Skin is an excellent tool to study tissue homeostasis and the onset of cancer formation since the epidermis of the skin is one of the best-studied stem cell (SC) systems and cancer is believed to arise from deregulated stem and progenitor cell populations. Epidermal SCs are located in distinct SC niches of the hair follicle (HF), the sebaceous gland and the interfollicular epidermis (IFE) and their respective progeny are restricted to defined areas. However, injuries like acute wounds disturb the balance of homeostasis and allow SC progeny to repopulate new areas. Cancer also disturbs – or needs a disturbed – homeostasis, suggesting that the microenvironment, or certain niches, play a critical role in cancer initiation.

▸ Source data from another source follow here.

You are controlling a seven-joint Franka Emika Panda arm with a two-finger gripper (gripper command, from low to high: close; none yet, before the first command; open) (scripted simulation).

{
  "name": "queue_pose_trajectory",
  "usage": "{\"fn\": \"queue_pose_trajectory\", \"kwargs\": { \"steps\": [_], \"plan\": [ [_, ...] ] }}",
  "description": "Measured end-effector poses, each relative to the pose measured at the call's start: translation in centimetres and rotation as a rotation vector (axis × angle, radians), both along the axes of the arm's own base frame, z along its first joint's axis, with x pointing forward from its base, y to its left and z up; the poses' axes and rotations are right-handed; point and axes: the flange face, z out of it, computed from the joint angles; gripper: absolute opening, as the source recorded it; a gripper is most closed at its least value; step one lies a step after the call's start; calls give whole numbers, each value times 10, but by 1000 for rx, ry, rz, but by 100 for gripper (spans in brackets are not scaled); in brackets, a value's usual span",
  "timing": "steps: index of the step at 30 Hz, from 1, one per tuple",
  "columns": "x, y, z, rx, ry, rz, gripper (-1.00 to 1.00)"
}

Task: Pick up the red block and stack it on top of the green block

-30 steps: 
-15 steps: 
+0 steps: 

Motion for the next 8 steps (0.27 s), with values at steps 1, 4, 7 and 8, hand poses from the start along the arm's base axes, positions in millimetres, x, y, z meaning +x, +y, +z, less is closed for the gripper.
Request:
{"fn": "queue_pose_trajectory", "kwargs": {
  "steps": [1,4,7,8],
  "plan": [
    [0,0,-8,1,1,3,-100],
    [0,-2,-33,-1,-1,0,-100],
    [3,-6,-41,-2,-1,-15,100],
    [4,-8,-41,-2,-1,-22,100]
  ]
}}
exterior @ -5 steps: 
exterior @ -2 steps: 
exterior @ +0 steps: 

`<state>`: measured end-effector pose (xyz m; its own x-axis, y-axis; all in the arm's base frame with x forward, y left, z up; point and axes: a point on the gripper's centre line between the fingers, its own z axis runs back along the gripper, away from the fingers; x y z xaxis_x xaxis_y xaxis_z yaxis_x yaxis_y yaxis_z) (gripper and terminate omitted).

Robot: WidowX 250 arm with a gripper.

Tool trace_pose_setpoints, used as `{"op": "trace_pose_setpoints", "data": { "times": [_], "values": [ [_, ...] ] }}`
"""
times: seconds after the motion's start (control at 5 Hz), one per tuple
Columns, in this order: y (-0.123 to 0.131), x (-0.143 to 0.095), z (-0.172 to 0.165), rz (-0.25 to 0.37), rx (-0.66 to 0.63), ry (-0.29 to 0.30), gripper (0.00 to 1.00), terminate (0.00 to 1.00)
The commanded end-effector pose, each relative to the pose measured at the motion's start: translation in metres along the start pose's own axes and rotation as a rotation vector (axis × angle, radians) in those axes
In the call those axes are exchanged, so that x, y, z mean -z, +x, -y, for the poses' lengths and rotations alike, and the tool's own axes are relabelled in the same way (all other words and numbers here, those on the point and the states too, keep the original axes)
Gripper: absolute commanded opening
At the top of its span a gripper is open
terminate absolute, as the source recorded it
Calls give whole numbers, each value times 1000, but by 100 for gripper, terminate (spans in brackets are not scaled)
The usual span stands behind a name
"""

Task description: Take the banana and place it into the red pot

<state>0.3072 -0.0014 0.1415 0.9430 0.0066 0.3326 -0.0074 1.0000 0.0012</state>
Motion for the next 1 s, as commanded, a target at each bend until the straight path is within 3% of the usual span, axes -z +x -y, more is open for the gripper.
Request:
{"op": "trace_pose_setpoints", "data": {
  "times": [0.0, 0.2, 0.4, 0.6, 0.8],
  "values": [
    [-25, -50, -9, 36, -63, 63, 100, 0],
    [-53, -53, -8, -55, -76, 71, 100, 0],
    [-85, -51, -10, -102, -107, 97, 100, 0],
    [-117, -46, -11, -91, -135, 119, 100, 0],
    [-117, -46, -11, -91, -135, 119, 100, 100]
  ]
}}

In order to build a comprehensive picture of skin homeostasis and cancer initiation we will:
A. Delineate the contribution pattern of individual epidermal SCs during homeostasis, and investigate the ability of a wound to reprogram SCs.
B. Create a complete skin map during development and homeostasis using single-cell RNA-sequencing.
C. Investigate the roles of distinct SC niches in tumor formation.
D. Uncover the molecular regulation of SCs, regenerative wound-front cells, newly transformed cancer-initiating cells and their respective niches.
The proposed research will for the first time generate a complete cell map of a functional mammalian organ at single cell resolution, unravel the level of SC diversity and plasticity, and reveal how SC niches and wound healing influence skin cancer development. The results will lead to a major advance in our understanding of basic mechanisms of tissue maintenance and cancer initiation with potential for generalization to other tissues and many types of cancer.